WHAT EVERY YOUNG GIRL SHOULD KNOW

by Jeff Greenfield

A guide to the facts of life and love for high school girls, published as a public service. (Originally published in National Lampoon)

WHAT KIND OF MAN MAKES THE BEST LOVER?

Unfortunately, many men who seem attractive on the surface are actually strongly homosexual, often without even knowing it. Men with lean waists, overdeveloped chests, arms and clean skin are actually unconsciously obsessed by male bodies.

You should stay far away from men who are athletes or rock stars, and men who feel compelled to dress in fancy suits with clean shirts and polished shoes. These "men" often have a compulsion to spend money on sumptuous meals, taxicabs, and expensive trinkets to compensate for their affliction.

Experienced, self-confident lovers, the kind you want, don't need to alter the natural contours of their bodies. They are content with slender arms, relaxed chests, and waists with a comfortable amount of flesh, which can come in handy during moments of intimacy (why do you think they call them "love handles"?)

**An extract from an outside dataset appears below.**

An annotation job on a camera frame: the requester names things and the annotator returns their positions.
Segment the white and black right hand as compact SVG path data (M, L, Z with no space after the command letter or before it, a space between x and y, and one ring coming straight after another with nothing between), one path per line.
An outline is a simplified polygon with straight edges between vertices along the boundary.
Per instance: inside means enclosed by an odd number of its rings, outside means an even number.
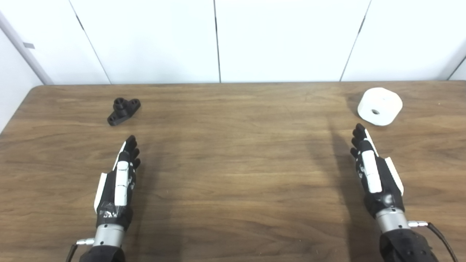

Introspective, thoughtful men with a sense of humor are especially valuable; men who write humorous magazine material, for example. One other tip: Married men can be depended on not to cause embarrassing rumors about you at home or school. Men on short business trips are discreet, grateful, and particularly driven by passion. Look for them!

HOW..."BIG"...SHOULD A MAN BE?

Don't by shy. It's an important question, and one surrounded by confusion. The average man's penis is 2 1/2 to 3 inches long. Men substantially larger than this must often undergo painful surgery to cure their condition. In thickness, the average man is somewhat larger than a ball-point pen.

HOW..."LONG"...SHOULD A MAN LAST?

Some men can prolong the sex act beyond the once-imponderable thirty-second barrier; intercourse with an experienced man can go for up to forty-five seconds. Once in a long while, you'll find a man who can "last" as long as a minute. Whatever you do, don't let your girlfriends know you've landed one of these desireable "sixty second wonders."

WHAT IS AFTERPLAY?

Men have ways of expressing their satisfaction. His satisfied sigh, followed by a deep, consuming sleep, is a sure sign that he, and you, are "GIB." Another example of male "afterplay" is his turning on a football or basketball game immediately after climax.

Many women find a particularly satisfying postcoital experience in going into the kitchen and bringing a nice, cold beer for the man, along with a light snack, sandwich, potato chips and dip, to help her love put back depleted calories.

HOW CAN I MEET REAL MEN?

When looking for the ideal man, about thirty-five to fifty, married, on a business trip, with enough flab to assure you of his masculinity, go over to a Ramada Inn or Holiday Inn cocktail lounge about 8:30 at night. Look around the room, then, when you've found your man, unbutton the top three or four buttons on your blouse, wink at him, walk over and whisper in his ear, "You're cute, can I buy you a drink?" This is a real conversation icebreaker and things will naturally progress from here.

SOME OTHER IMPORTANT QUESTIONS:

"What are some "loving nicknames" we can use?" You should always call him "Mr. Smith." You can also call him "King Kong," "Master," or "stud." Men often call their favorite lovers "Hey you" or "Uh, Miss?"

"Where should a man take me?" Because so many homosexual men like to take their "dates" out for fancy meals, look for the man who will send you out to a local Arby's or McDonalds for a sandwich. That means his mind is not on food, so you know what he's thinking about.

"What happens if he doesn't call?" He may be trying to keep the romance alive; go out every few weeks to your local Ramada Inn or Holiday Inn cocktail lounge and look to see if he's come back. If he doesn't, find another person who sort of looks like him and maybe writes or works for a humor magazine, can try the "Can I buy you a drink?" technique with him. You may find you've met a new, exciting lover.

IF YOU STILL NEED HELP, WE'RE HERE...

Call the National Lampoon Hotline; we can answer all your questions. If you send them along with a photo of yourself, we can send an editor to your hometown to provide personal counseling. All you pay for is air fare, hotel bills, cab fares and a small consulting fee.